_BRIEF_
Output the data below only from the line containing "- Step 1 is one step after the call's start" up to and including the line containing "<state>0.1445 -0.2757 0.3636", exact and with the pictures left out.

Recorded data:
----

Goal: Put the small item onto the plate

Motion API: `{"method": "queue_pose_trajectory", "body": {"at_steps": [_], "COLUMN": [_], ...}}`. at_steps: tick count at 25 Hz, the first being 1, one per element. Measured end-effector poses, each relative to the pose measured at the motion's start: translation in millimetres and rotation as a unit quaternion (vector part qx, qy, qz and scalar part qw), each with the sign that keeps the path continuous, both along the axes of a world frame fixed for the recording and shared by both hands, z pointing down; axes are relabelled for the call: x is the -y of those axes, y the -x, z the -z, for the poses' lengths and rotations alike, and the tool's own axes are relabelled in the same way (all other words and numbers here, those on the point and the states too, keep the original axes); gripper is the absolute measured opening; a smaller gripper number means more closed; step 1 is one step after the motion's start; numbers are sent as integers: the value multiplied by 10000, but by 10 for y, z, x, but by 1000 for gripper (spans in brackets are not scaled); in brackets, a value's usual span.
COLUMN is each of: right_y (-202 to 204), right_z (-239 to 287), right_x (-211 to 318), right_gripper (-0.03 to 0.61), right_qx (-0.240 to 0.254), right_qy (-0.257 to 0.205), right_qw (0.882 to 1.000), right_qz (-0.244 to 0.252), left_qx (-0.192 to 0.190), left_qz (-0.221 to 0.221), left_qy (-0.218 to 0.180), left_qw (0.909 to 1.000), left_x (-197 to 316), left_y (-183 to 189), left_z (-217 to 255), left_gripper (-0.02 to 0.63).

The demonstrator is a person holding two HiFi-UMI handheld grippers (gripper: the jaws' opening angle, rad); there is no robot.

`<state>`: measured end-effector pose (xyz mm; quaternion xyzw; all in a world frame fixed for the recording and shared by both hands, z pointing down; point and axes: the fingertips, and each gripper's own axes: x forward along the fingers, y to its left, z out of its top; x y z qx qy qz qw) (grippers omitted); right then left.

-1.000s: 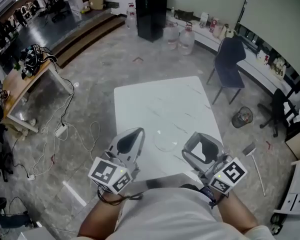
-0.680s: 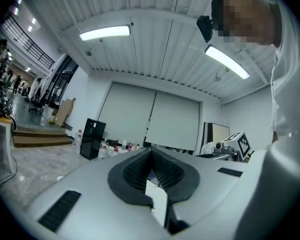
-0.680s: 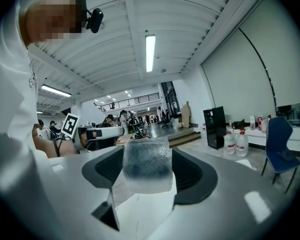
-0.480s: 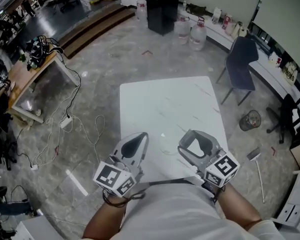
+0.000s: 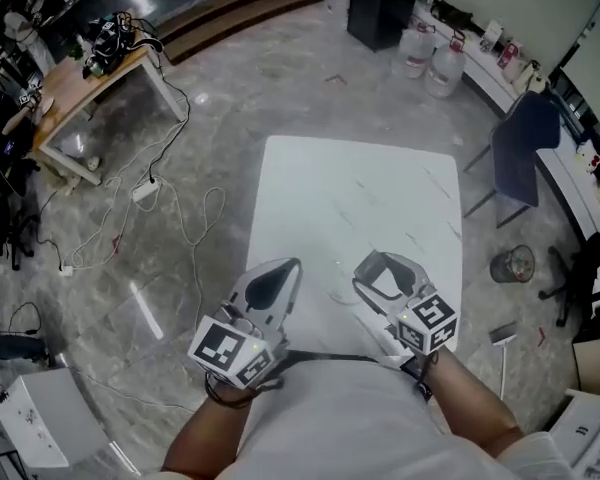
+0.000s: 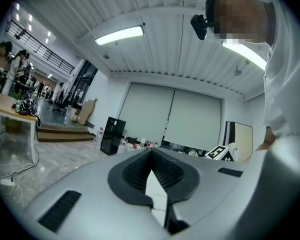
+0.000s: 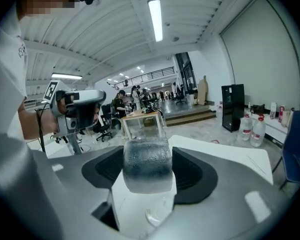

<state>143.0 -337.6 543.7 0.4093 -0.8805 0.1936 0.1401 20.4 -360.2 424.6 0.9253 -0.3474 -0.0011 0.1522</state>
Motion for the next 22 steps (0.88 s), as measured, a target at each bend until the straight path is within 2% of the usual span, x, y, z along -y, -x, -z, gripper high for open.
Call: {"method": "queue_pose_trajectory", "body": {"at_steps": [12, 22], "right_y": [159, 139], "right_z": [-1277, -2335], "right_x": [264, 288], "right_gripper": [295, 295], "right_qx": [-694, -1260], "right_qy": [979, 1582], "right_qw": [9909, 9754], "right_qz": [602, 882], "left_qx": [31, 6], "left_qz": [472, 395], "left_qy": [385, 683], "left_qw": [9981, 9969], "left_x": [74, 204], "left_y": [178, -132], "left_z": [-472, -844], "left_gripper": [5, 5]}}
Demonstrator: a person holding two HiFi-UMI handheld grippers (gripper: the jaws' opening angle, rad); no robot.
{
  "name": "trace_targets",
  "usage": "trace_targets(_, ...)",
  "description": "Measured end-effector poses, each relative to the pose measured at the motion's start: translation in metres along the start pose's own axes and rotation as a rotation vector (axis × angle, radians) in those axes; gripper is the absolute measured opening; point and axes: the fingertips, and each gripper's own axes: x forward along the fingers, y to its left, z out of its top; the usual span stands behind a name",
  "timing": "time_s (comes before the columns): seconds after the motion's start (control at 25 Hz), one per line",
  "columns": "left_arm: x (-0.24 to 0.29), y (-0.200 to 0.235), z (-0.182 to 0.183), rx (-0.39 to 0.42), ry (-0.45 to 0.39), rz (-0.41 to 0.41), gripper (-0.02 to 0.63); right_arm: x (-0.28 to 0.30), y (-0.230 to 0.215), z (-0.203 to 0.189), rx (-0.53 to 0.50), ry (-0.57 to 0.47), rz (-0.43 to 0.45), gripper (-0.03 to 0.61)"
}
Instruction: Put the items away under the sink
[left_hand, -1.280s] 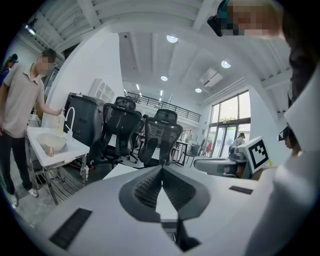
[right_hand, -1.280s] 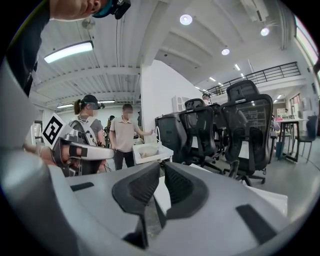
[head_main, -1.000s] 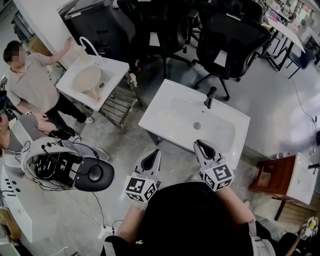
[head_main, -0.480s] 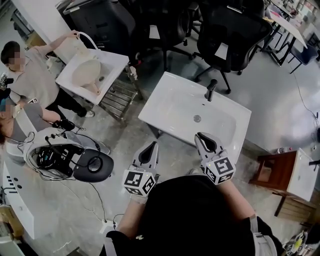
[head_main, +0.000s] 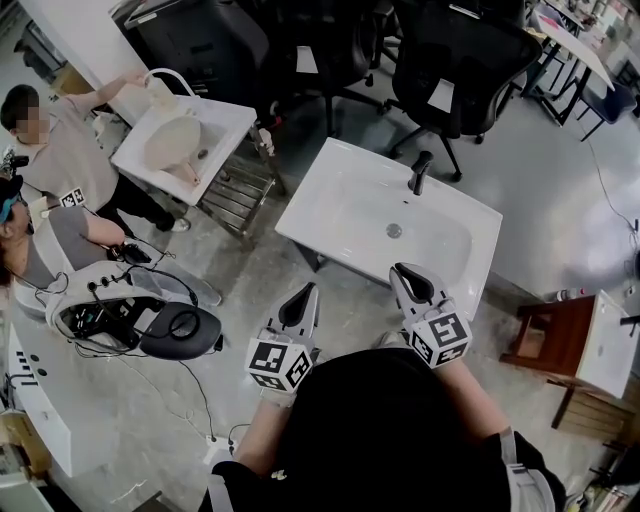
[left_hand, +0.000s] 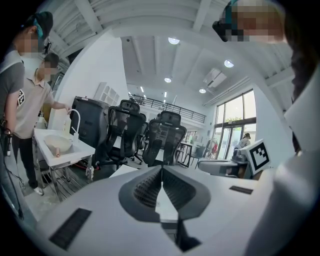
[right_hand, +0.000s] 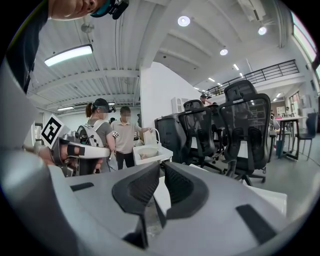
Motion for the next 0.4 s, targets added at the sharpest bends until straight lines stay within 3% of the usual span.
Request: trace_targets(0.4, -0.0037, -0.0057, -0.0093, -0.006, 0.011, 0.006, 0.023, -0.0084, -0.0012, -0.0091, 0.014, 0.004, -0.004, 0.051)
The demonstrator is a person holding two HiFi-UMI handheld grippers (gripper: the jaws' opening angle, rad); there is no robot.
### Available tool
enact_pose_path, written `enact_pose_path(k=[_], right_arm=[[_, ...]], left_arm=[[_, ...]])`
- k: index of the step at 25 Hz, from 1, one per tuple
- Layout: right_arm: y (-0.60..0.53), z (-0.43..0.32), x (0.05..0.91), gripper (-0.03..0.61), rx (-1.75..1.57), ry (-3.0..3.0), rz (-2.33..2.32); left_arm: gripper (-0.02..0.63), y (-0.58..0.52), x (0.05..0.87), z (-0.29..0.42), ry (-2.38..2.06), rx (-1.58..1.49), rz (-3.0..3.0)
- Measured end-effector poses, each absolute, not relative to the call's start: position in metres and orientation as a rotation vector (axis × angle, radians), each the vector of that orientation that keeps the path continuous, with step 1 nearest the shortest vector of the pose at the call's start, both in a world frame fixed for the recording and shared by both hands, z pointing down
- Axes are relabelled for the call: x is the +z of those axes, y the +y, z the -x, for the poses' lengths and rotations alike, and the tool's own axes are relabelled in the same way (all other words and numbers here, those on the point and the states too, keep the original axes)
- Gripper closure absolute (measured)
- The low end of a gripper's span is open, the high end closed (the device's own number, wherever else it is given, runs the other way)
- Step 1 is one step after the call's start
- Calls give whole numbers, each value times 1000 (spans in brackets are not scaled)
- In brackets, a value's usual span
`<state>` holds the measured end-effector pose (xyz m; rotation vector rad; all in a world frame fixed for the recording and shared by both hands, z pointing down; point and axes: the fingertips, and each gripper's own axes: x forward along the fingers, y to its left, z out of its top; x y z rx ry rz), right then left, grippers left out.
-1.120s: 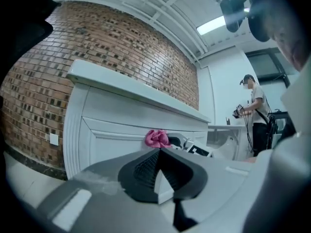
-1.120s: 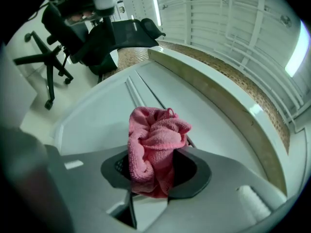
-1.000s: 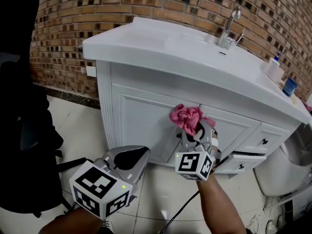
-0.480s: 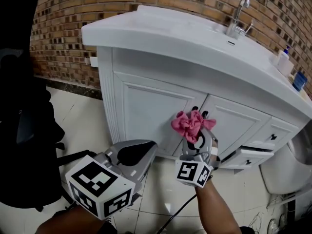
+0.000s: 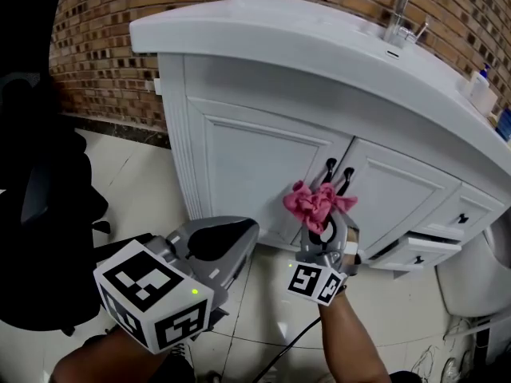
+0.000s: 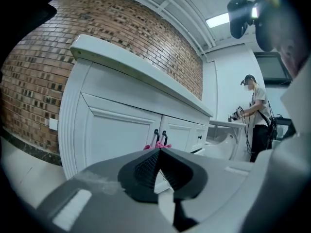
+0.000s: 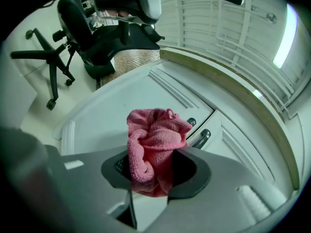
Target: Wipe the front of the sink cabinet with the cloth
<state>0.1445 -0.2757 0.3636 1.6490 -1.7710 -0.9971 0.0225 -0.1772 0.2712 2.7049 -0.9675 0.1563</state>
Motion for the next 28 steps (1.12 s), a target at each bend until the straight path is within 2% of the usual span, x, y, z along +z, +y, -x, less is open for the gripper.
enact_pose_path(k=[18, 28], right_arm=[[-290, -143, 417, 427, -943, -1792, -1626], [-293, -139, 480, 428, -871, -1779, -1502]], left_arm=[[611, -184, 283, -21, -990, 197, -2658], [611, -182, 283, -17, -987, 191, -2658]])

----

_COMPLETED EXERCISE_
- Step 1 is one step after the call's start
- Calls give whole numbers, each value times 1000 (spans in brackets are not scaled)
- In brackets, a value's usual span
`<state>` holds the measured end-effector pose (xyz m; rotation vector rad; all in a world frame fixed for the recording and shared by both hands, z pointing down; point and axes: the fingertips, and each gripper's own axes: x forward along the fingers, y to its left, z out of its top; x y z rx ry rz), right then left, grippers left out.
-1.120s: 
-1.120s: 
-1.000s: 
-0.480s: 
+0.000s: 
+0.000s: 
+0.000s: 
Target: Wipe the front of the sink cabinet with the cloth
<state>0.1445 -0.2757 0.3636 1.6490 -1.7710 -0.9971 0.0225 -0.1772 0.2712 2.7049 -0.9675 0.1563</state>

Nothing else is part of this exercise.